Halla habla. Muchísimo. Pregunta todavía más. Se desvía del tema, parece no comprender lo evidente y posee un talento extraordinario para llevar una conversación por derroteros inesperados. Lo divertido es descubrir que detrás de buena parte de ese comportamiento existe una inteligencia afiladísima. Hacerse la tonta consigue que quienes tiene delante bajen la guardia, revelen más de lo debido o terminen completamente desconcertados. Mientras Sarkis blande una espada, Halla dispone de un arma bastante más desesperante: una pregunta detrás de otra.
La dinámica entre ambos aprovecha precisamente ese contraste. Sus conversaciones, discusiones y formas radicalmente distintas de afrontar cada contratiempo sostienen buena parte del humor, pero también permiten que la relación evolucione sin convertir el romance en una interrupción de la aventura. Sarkis tampoco queda reducido al guerrero encargado de salvarla: su obligación de proteger a quien empuña la espada convierte lo que inicialmente parece una posición de poder en otra forma de cautiverio.
El humor de Corazón de acero es el alma del libro, pero Kingfisher no necesita convertir su mundo en una parodia para lograrlo. Los peligros son reales, la situación de Halla es bastante cruel y algunas de las criaturas que aparecen por el camino tienen poco de entrañables. La risa del lector nace del choque entre todo ello y unos personajes capaces de enfrentarse a situaciones completamente disparatadas con una seriedad admirable.
El tono ligero empleado en la novela no resta peso a lo que se esconde debajo. Halla ha vivido sometida a una familia que decide por ella, controla su dinero y ha conseguido convencerla de que su opinión no importa. La burla queda reservada para quienes la menosprecian, nunca para aquello que ha tenido que soportar.
El viaje avanza encadenando encuentros, obstáculos y desvíos sin perder de vista aquello que lo puso en marcha. Algunos episodios funcionan más como pequeñas aventuras que como pasos imprescindibles hacia su objetivo. El camino importa casi más que el propósito que los empujó a emprenderlo.

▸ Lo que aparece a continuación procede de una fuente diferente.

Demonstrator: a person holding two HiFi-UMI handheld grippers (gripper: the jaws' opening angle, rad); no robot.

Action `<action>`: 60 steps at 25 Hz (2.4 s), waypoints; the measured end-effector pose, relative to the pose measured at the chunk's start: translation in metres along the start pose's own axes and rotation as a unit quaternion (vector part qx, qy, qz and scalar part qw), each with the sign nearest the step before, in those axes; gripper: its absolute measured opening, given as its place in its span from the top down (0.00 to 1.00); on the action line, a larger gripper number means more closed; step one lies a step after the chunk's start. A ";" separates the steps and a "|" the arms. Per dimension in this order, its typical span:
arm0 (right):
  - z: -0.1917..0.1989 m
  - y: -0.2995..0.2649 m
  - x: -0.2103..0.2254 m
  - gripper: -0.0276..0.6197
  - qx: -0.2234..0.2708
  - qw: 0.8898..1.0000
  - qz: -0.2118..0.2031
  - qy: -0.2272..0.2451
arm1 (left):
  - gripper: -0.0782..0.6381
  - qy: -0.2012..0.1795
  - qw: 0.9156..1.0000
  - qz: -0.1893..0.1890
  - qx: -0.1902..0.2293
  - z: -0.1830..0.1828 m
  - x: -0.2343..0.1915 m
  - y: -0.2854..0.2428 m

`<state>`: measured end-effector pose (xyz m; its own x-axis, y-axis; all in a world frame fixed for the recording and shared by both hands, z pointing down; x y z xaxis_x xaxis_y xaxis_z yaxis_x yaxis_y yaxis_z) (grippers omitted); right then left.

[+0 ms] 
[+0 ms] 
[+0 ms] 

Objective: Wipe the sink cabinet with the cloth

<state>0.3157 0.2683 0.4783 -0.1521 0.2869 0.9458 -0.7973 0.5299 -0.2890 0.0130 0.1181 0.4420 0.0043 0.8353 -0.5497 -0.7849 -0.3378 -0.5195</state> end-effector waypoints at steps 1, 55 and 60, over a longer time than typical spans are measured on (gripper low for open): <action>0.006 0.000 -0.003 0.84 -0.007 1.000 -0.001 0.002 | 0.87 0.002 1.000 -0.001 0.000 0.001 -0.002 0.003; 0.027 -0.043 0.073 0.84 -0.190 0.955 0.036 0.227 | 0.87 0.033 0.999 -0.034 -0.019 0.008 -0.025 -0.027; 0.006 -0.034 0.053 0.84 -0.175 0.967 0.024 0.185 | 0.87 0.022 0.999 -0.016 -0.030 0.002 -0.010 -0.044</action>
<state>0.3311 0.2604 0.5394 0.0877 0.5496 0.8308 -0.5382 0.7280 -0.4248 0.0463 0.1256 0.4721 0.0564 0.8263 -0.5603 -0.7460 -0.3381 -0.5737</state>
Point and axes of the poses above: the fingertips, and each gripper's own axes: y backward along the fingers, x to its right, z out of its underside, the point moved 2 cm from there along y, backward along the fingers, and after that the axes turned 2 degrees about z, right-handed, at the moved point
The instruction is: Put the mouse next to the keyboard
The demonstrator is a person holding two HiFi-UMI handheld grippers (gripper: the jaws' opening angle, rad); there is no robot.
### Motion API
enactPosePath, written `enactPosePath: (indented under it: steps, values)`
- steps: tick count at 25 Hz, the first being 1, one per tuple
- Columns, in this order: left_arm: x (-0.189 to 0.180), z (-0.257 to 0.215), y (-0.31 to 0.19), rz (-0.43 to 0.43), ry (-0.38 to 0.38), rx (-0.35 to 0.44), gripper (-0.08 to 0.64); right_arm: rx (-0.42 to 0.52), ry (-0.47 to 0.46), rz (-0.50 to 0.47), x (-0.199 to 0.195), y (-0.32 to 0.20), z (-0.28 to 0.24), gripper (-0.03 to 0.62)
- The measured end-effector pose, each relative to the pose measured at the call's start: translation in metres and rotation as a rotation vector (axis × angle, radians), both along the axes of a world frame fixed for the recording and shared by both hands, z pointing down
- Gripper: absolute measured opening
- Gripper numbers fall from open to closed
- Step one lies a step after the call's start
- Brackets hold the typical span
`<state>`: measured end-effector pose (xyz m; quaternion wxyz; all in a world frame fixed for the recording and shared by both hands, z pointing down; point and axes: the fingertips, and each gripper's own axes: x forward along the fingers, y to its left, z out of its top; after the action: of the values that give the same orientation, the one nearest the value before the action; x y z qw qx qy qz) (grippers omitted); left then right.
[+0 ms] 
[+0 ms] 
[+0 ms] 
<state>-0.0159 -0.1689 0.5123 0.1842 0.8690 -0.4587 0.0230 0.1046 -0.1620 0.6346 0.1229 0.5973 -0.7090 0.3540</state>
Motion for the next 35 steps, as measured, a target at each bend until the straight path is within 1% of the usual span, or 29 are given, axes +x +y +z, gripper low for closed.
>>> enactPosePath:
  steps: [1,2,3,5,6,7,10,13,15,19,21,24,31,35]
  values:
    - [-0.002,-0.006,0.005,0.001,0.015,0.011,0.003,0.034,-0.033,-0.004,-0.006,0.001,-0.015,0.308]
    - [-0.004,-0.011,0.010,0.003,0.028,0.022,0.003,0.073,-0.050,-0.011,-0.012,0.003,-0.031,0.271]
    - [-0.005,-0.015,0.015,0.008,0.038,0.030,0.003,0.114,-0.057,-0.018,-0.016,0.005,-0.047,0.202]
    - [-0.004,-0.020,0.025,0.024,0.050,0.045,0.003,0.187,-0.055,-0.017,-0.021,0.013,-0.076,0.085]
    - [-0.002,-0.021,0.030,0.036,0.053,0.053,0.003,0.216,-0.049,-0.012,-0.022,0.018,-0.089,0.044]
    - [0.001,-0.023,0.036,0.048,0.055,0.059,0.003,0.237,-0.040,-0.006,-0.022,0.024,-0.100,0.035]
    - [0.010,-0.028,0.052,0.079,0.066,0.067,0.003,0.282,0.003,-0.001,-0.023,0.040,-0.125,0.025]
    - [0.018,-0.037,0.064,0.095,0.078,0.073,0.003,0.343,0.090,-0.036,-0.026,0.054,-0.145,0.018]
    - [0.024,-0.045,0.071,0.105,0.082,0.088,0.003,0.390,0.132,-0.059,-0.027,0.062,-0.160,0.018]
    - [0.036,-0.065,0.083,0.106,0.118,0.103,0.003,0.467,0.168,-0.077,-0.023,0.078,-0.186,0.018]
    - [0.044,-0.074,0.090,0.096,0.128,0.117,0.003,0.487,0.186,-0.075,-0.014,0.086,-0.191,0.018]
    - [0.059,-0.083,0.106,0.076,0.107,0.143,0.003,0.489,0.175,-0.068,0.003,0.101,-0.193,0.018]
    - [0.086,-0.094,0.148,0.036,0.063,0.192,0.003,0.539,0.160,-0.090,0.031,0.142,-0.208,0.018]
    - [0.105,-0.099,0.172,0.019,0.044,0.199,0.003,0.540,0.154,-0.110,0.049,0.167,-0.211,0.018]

Merece la pena recorrerlo por quienes aparecen en él: personajes excéntricos, religiones peculiares, normas desconcertantes y criaturas nacidas de las propias leyendas de ese mundo. Semejante colección de rarezas podría resultar caótica, pero todas terminan respondiendo a una lógica propia.
T. Kingfisher, autora reconocida por premios como el Hugo, el Nebula y el Locus, demuestra que una fantasía romántica no necesita grandes profecías ni destinos capaces de decidir el futuro de un reino para construir una aventura memorable. A veces basta con una herencia, una espada encantada y una mujer a la que todos llevan demasiado tiempo subestimando.